Butera, il paesino che ha dato i natali al protagonista e allo stesso Labbate, è retta dal dominio di un nume demoniaco: una trinità oscura risolta nelle figure del Signore delle Puci, del Diavolo e dello Scuru. Tre potenze che sono uno, permeano nelle vite degli abitanti influenzandole attraverso gesti invisibili ma tangibili. Si tratta proprio di quello «sconfinamento», rammentato nel manifesto in esergo, che nello Scuru si manifesta come impossibilità di sottrarsi a un fato manovrato da realtà altre; essenze insondabili alle prese con una sciarada antica come il mondo, le cui tessere non sono altro che le esistenze degli uomini.

Ecco quindi che la lingua, unico vascello in grado di traghettare il protagonista sul flusso dei ricordi, nel tentativo di ricordare un enigma abissale, si imbizzarrisce; si fa inquieta, riottosa, indomabile e indomata. Le vicende del giovane Razziddu sono raccontate secondo un linguaggio spurio, nutrito da espressioni gergali legate indissolubilmente alla terra, metafore barocche e un costante ricorso ad analogie come strumento per soddisfare il bisogno della trasfigurazione insito nella realtà percepita dal ragazzo.

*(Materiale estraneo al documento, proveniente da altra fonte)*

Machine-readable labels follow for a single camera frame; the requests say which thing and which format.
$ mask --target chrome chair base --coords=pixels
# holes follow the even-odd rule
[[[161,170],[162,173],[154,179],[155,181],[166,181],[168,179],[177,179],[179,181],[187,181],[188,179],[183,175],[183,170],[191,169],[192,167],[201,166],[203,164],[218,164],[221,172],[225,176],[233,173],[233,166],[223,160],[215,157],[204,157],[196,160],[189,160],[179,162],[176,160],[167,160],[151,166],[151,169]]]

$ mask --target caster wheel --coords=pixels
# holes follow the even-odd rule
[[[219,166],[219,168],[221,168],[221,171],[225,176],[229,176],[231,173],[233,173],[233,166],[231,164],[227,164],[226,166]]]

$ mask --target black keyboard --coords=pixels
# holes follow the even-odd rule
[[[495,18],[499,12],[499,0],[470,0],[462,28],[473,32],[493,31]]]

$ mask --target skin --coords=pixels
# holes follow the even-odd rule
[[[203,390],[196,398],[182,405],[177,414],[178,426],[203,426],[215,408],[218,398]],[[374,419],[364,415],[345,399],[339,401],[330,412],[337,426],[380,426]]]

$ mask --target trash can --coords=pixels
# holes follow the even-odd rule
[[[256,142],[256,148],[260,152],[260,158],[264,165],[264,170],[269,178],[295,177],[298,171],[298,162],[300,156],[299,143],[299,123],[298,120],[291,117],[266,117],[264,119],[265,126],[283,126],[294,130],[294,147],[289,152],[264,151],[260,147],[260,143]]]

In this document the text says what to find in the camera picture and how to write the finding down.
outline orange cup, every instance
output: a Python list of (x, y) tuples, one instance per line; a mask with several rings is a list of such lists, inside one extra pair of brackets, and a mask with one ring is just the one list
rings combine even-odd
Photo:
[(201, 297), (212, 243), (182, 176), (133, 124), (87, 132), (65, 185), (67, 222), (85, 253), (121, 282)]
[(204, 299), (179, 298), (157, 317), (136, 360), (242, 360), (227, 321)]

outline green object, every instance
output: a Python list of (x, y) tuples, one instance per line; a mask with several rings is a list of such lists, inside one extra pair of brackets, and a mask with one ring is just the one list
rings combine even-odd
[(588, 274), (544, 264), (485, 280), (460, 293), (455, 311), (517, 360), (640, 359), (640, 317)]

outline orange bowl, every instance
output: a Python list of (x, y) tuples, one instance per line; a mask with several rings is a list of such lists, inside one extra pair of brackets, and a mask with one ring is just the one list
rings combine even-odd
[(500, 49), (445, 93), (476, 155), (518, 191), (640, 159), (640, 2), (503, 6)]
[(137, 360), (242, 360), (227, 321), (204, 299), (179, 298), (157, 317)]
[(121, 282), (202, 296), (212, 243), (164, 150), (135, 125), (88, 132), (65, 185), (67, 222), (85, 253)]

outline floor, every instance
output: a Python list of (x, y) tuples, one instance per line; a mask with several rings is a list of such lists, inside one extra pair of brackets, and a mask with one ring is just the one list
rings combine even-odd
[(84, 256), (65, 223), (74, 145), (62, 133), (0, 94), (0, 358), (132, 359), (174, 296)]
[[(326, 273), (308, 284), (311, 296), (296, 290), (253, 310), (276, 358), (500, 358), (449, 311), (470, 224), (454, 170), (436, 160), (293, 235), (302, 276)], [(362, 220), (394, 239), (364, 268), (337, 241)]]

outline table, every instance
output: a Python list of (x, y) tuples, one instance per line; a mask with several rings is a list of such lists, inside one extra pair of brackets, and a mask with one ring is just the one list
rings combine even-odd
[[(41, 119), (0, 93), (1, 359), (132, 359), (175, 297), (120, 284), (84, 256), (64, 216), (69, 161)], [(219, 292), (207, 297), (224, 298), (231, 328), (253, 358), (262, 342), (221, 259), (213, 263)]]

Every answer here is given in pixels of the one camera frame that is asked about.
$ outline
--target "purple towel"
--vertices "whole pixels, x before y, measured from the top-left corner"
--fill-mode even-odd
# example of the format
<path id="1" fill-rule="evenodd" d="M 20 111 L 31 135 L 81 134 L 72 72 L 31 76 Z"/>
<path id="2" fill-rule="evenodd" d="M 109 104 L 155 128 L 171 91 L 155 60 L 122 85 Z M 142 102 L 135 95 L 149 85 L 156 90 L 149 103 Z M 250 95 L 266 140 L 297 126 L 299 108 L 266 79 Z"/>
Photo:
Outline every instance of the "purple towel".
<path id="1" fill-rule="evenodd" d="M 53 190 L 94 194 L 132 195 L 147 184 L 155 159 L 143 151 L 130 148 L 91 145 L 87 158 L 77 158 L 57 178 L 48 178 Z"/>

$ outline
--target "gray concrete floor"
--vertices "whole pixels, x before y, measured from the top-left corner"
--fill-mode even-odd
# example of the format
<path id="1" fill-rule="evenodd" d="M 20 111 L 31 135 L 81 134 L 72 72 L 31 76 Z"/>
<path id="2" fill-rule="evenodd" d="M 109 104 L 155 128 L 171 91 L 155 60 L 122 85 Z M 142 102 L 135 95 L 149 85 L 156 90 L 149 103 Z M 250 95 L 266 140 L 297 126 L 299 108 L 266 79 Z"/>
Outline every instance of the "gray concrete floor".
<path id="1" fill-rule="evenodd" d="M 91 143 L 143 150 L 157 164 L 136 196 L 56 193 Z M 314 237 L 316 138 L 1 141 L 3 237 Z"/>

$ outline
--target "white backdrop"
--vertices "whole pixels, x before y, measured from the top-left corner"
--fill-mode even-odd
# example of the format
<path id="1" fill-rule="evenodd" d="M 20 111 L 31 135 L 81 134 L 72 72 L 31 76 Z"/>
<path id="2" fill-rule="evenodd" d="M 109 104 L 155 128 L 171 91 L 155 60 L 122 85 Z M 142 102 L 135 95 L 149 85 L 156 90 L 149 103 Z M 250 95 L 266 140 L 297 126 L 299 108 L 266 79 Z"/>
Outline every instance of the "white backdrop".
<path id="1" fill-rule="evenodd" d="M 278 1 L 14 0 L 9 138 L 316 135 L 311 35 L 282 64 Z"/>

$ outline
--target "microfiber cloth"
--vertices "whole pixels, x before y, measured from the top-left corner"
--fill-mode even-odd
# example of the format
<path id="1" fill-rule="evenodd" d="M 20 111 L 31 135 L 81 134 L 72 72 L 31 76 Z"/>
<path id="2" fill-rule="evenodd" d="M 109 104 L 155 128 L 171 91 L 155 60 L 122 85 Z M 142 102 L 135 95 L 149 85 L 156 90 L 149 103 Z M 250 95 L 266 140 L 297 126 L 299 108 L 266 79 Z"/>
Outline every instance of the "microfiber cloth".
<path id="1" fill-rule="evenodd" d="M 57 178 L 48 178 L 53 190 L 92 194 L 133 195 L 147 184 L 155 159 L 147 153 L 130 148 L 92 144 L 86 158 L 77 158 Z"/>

«I sonagli dei serpenti fantàsima e il deserto dei trilobiti del Desueri, s’incontravano nelle blasfemie aeree del grecale, definito, dai buteresi, Diuimpistatu; il vento tagliuzzava elettrico il viso di Carmelo Buscemi mentre lavorava nel porto di Gela. Metteva a rischio la propria anima ogni giorno, e faceva parte di quella Sicilia che racconta fabule nivure attraverso storie di burroni dove le bestie a naso porcino accendono ombre e singoli fuochi spauriscono nel buio. Dalle vescicole delle stidde, fiotti di fanali dall’imbarcazione di papà alluminavano la boa ridotta a badili morsicati dalla ruggine. Scendevano: egiziani, somali, tunisini, libici, marocchini ingobbiti da sacchi chini; razze che nei sogni sembrano bestiacce calve del mito di Terranova. “Arrivano i nivuri!”, diceva, sgraccando, un vecchio.»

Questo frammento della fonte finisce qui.